# WHAT YOU HAVE TO DO
All lines below between the line with "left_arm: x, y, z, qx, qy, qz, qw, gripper" and the line with "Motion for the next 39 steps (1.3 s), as", including both, must be copied exactly, and the pictures must be omitted.

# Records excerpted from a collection
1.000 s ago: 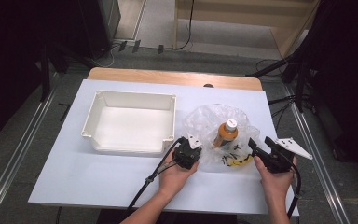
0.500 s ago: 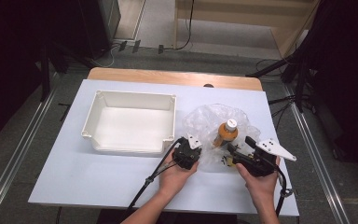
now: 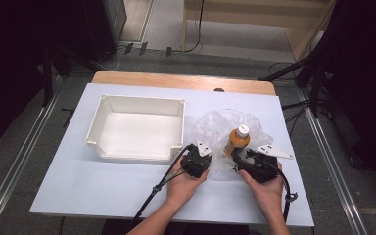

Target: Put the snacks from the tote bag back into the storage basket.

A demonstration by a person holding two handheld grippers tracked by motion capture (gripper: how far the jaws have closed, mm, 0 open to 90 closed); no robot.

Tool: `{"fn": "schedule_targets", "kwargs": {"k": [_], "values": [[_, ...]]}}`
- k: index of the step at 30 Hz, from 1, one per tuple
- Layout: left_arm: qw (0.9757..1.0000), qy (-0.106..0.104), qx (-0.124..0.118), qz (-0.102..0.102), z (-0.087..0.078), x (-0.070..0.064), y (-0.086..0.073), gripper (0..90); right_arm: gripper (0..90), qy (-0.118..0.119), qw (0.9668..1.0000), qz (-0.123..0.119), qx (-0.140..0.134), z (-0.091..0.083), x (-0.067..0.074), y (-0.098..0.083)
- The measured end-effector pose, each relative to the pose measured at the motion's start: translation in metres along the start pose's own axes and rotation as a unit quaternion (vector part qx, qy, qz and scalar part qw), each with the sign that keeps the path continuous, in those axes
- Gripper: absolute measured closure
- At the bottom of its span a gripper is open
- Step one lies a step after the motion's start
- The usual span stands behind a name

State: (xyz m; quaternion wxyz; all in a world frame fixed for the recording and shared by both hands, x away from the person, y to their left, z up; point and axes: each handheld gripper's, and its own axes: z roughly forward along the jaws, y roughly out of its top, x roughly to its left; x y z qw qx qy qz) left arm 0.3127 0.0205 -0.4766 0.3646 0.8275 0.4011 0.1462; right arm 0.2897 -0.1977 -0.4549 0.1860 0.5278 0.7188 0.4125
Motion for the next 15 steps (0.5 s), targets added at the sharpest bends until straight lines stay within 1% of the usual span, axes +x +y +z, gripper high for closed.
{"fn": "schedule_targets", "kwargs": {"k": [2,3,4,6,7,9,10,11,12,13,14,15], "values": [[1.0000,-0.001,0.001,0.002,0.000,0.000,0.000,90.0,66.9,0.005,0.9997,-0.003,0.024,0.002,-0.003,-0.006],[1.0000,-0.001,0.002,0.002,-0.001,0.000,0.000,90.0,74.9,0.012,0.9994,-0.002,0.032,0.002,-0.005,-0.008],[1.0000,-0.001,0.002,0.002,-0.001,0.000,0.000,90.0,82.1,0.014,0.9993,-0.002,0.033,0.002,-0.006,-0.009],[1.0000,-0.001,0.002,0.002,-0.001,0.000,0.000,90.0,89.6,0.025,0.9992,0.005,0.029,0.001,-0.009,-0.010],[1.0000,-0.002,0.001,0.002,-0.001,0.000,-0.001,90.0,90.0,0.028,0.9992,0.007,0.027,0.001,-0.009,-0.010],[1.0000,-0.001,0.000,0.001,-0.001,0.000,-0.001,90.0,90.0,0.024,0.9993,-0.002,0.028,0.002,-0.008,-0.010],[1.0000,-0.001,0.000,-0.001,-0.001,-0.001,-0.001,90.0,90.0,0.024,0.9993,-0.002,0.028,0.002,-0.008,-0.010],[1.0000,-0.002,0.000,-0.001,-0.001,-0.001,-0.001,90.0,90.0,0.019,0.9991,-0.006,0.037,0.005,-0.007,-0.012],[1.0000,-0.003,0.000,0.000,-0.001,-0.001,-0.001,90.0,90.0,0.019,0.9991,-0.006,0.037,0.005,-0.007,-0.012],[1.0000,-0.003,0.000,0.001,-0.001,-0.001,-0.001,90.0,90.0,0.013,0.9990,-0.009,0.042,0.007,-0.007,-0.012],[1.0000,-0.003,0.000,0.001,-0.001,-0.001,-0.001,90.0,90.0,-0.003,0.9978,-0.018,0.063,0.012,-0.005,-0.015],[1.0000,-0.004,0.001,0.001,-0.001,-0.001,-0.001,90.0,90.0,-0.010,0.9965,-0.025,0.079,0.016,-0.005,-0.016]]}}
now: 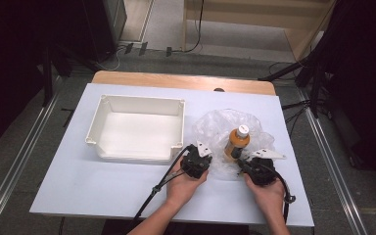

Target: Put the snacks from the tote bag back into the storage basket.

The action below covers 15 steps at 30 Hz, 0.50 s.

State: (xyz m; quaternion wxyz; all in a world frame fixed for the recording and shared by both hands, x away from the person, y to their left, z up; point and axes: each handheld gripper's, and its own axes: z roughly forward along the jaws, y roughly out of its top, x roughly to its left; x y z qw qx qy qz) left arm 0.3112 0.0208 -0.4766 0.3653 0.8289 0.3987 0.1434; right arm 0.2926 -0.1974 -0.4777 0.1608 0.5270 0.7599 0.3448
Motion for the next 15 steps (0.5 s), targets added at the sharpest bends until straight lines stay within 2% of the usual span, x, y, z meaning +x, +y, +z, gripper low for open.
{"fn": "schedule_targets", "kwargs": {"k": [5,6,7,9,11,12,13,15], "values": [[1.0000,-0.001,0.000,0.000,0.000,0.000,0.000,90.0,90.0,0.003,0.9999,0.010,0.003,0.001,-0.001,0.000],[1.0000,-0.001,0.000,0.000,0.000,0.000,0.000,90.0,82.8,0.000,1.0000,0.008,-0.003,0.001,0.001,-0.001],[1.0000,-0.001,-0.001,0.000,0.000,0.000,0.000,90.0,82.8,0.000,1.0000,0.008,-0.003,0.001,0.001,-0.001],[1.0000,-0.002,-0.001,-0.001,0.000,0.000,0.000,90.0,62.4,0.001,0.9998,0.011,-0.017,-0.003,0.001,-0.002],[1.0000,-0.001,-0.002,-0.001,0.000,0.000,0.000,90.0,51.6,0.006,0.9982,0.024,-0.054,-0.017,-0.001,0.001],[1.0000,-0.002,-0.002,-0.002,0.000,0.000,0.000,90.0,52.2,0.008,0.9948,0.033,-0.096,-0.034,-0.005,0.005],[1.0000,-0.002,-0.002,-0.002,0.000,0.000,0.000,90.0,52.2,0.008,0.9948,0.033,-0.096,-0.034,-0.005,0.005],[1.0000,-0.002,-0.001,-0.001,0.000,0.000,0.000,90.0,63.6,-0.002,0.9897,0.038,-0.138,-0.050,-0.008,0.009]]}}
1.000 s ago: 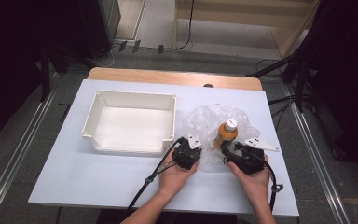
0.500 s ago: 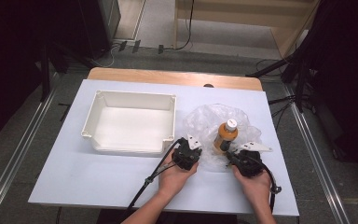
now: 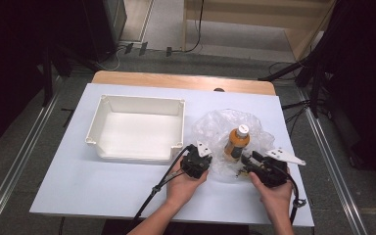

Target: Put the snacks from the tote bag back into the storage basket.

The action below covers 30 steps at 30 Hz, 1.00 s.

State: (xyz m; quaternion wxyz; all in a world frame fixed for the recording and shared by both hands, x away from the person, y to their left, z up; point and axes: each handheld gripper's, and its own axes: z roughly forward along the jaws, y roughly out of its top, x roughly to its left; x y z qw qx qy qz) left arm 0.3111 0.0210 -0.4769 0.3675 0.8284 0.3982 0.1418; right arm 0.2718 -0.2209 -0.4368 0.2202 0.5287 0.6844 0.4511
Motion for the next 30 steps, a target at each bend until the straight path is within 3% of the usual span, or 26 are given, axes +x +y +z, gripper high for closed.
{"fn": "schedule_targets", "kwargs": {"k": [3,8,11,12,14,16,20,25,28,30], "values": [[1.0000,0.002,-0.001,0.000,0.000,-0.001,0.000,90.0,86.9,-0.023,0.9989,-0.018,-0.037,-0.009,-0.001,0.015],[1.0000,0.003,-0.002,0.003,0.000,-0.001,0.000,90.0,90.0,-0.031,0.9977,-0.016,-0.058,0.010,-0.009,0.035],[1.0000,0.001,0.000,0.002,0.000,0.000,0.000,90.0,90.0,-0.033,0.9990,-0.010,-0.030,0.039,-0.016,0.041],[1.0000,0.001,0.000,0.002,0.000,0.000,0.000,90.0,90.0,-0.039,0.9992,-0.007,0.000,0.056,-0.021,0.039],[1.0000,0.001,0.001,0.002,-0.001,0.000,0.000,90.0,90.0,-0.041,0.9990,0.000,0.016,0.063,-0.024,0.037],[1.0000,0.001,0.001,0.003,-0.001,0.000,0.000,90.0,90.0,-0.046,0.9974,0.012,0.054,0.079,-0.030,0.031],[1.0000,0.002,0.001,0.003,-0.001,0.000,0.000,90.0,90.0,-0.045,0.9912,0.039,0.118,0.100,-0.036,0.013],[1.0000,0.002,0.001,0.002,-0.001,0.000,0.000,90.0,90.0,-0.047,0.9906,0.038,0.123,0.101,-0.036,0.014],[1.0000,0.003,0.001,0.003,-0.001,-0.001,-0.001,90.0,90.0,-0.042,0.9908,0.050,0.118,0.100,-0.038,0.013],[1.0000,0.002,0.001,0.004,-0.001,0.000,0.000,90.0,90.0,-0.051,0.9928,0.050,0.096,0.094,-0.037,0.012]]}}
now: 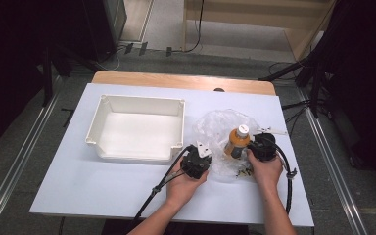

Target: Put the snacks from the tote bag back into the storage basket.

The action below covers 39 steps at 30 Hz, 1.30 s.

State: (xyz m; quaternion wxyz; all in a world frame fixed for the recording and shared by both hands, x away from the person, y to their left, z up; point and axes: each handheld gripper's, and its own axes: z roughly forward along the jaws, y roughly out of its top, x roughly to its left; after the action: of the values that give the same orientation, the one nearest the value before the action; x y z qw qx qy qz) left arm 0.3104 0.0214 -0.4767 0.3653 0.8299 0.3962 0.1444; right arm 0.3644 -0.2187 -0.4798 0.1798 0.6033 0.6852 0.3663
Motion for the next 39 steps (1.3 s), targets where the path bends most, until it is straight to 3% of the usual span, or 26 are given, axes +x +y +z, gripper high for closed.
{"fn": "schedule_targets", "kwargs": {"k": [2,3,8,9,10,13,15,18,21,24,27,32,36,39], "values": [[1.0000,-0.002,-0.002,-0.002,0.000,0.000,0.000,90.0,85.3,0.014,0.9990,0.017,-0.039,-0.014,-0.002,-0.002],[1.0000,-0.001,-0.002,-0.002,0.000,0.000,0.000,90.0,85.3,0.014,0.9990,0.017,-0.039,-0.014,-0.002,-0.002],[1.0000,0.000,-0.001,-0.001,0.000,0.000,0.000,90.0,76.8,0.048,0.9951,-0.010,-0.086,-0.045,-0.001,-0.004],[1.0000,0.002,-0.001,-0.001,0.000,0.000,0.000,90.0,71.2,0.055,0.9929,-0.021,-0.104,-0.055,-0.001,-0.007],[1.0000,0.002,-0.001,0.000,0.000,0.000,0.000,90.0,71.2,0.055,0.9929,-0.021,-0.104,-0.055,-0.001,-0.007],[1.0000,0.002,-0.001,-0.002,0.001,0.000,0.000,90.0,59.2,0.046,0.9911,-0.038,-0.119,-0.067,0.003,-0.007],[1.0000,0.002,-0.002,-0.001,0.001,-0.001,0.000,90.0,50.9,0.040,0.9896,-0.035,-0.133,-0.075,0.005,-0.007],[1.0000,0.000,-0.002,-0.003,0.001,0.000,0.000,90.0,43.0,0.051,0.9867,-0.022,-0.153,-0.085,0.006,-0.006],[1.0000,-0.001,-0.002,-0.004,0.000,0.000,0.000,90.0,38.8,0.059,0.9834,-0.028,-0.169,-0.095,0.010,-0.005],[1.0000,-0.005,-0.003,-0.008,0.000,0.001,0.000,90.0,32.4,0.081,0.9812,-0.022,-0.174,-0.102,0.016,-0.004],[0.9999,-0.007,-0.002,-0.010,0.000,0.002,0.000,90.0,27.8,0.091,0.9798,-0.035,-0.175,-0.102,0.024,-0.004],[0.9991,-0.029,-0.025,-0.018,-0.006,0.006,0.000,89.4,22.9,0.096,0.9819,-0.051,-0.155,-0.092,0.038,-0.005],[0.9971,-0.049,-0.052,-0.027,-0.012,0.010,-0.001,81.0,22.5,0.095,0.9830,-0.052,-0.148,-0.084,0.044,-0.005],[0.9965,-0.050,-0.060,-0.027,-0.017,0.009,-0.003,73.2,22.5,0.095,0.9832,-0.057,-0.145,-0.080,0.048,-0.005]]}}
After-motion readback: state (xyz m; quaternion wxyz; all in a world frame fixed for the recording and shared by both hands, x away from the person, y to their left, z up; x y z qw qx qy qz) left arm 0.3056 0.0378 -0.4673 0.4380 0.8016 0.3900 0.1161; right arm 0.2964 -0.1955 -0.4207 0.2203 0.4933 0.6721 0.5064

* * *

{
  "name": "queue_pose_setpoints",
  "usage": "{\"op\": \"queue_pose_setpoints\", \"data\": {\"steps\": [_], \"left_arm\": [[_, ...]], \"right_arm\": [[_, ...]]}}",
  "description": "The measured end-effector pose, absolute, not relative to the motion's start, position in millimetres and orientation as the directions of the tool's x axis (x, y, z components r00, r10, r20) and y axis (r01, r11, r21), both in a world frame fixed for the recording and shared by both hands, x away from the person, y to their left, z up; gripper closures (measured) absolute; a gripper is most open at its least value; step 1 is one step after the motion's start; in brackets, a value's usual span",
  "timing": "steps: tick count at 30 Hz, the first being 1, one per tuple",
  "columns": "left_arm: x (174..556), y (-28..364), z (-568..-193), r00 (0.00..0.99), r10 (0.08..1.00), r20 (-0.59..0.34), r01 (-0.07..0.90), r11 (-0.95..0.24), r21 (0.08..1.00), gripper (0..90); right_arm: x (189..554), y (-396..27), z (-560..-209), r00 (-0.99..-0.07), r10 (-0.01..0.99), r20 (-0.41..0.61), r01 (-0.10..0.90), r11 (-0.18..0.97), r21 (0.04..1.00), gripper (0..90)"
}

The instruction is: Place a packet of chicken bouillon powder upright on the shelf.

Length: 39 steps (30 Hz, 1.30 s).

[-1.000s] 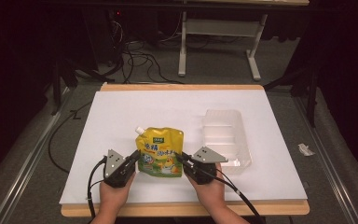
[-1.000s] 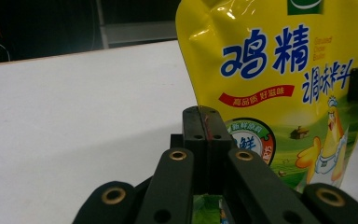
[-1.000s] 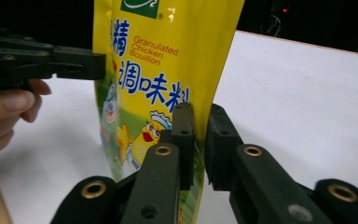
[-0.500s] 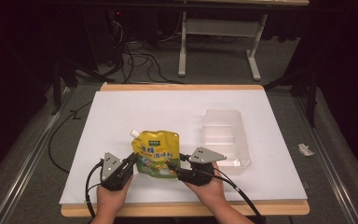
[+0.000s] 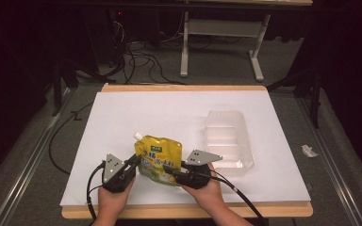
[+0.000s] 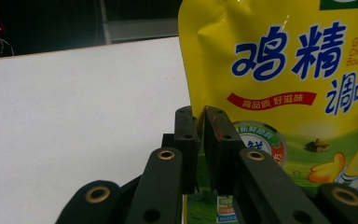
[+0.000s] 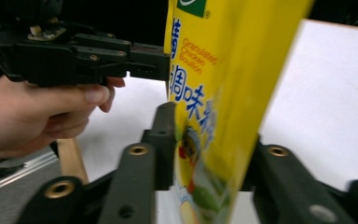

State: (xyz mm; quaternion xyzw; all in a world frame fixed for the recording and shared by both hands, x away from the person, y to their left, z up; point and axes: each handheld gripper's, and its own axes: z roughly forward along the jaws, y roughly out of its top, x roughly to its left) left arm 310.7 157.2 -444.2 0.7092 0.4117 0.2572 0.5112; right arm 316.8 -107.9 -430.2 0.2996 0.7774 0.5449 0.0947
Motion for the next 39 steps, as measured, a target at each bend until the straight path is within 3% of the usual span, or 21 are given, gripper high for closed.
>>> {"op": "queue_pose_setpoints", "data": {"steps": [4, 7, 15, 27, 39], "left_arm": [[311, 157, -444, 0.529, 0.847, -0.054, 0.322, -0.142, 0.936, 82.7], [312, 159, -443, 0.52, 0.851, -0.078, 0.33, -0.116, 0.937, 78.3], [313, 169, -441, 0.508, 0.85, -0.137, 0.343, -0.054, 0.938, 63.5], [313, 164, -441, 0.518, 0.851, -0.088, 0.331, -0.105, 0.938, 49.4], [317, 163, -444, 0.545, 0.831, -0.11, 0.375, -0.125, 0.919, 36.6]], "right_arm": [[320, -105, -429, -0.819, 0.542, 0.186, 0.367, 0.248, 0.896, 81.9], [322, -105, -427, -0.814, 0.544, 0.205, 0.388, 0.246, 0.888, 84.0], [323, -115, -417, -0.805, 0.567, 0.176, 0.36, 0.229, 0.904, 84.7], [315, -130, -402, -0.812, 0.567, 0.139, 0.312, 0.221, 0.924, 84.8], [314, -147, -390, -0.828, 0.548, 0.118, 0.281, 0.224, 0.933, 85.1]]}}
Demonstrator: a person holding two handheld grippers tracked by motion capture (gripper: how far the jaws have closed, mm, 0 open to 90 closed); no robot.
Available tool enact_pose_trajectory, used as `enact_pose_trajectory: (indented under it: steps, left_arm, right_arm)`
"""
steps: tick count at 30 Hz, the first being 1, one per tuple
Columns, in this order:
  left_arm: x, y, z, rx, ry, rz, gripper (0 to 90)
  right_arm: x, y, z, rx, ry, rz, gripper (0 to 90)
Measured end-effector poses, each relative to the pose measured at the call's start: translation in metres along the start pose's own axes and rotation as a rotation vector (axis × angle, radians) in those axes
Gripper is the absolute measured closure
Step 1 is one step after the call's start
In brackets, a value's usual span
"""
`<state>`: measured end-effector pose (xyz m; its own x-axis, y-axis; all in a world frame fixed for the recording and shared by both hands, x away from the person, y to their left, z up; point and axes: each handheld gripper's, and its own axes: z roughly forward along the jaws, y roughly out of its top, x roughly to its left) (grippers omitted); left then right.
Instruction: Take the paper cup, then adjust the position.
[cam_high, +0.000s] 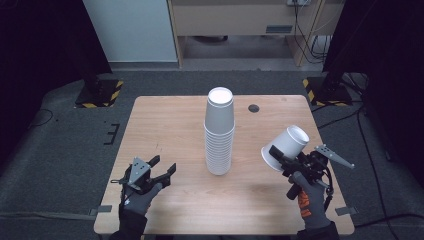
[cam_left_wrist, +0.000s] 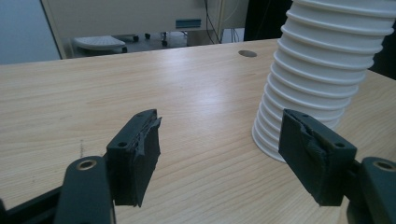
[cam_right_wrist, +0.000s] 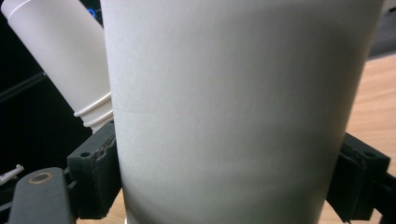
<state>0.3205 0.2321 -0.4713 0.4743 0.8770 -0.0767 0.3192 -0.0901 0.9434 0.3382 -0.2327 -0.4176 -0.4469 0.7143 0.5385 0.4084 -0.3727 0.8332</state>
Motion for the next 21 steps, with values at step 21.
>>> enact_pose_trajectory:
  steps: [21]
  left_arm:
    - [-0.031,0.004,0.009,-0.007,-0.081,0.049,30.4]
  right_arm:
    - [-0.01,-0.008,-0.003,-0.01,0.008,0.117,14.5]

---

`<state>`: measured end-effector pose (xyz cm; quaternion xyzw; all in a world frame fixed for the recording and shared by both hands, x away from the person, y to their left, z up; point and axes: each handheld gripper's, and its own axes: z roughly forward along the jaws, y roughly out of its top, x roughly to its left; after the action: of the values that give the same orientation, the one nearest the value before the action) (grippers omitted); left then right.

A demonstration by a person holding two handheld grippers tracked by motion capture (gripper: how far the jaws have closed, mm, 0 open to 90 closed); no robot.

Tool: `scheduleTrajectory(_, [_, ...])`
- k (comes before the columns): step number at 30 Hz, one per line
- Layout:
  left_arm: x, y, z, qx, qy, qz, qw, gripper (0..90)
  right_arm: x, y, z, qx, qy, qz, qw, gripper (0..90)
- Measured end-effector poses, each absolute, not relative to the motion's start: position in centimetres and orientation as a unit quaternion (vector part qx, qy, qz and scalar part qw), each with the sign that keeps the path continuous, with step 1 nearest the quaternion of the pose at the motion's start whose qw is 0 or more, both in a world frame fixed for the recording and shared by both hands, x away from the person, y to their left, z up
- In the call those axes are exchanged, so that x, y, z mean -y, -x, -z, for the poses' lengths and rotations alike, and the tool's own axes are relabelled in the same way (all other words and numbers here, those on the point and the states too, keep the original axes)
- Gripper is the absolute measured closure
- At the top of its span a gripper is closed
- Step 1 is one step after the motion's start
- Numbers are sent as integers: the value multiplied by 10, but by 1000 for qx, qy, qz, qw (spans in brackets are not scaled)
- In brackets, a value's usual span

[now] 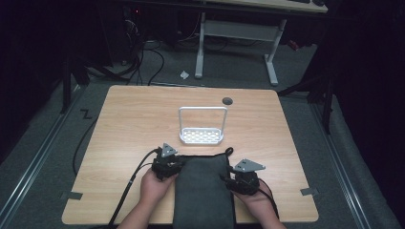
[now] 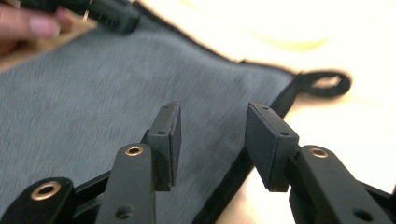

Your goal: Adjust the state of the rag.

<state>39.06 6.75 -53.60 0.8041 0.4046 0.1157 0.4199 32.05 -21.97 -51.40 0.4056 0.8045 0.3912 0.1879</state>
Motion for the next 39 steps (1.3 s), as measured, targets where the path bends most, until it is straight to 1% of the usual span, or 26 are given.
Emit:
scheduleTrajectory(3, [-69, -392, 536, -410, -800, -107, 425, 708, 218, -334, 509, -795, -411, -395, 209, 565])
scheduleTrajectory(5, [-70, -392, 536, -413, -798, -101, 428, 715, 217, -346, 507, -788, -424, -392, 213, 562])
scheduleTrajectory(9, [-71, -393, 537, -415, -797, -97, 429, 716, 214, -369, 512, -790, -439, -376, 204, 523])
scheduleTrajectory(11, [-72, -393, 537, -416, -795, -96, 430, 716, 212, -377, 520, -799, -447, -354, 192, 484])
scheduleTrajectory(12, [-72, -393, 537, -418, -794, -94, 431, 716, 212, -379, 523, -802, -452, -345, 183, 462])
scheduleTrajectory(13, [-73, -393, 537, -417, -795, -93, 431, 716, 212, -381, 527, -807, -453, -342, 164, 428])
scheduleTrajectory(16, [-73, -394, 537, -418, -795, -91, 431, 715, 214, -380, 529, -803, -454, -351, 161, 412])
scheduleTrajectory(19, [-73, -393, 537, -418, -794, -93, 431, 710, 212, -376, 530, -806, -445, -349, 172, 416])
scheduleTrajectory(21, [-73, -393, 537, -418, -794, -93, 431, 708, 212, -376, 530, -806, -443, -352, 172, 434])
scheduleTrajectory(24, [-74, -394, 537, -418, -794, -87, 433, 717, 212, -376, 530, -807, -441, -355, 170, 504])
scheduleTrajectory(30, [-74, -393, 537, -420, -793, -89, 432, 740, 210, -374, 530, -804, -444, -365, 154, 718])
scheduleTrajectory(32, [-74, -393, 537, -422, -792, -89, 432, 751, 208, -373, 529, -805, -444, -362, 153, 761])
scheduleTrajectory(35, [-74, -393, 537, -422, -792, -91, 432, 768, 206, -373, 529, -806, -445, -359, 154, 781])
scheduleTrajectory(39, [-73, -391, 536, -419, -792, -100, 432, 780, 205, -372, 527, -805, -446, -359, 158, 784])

# RESULT
  left_arm: x, y, z, qx, qy, qz, qw, gripper (0..90)
  right_arm: x, y, z, qx, qy, qz, qw, gripper (0..90)
- Measured end-effector poses, each absolute, not relative to the motion's start: position in centimetres and orientation as a unit quaternion (vector part qx, qy, qz and scalar part qw), each with the sign that keeps the path continuous, with step 1 nearest the quaternion of the pose at the motion's start whose qw is 0 or more, both in a world frame fixed for the recording and shared by both hands, x away from the person, y to their left, z up
- In the call those axes are exchanged, so that x, y, z mean -y, -x, -z, for the poses' lengths and rotations alike, and the tool's own axes are relabelled in the same way (all other words and numbers here, those on the point and the states too, keep the original axes)
- Gripper is the absolute measured closure
- At the top of its span a gripper is closed
- Step 1 is one step after the motion's start
- Numbers are sent as integers: the value multiplied by 10, but by 1000 for qx, qy, qz, qw (spans in brackets are not scaled)
- In brackets, a value's usual span

[now] 
[now] 

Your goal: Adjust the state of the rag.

<state>39.06 6.75 -53.60 0.8041 0.4046 0.1157 0.4199 32.05 -21.97 -51.40 0.4056 0.8045 0.3912 0.1879</state>
Motion for the next 39 steps (1.3 s), as measured, targets where the path bends most, until it is straight to 1% of the usual span, or 26 are given.

Now the exercise is finished.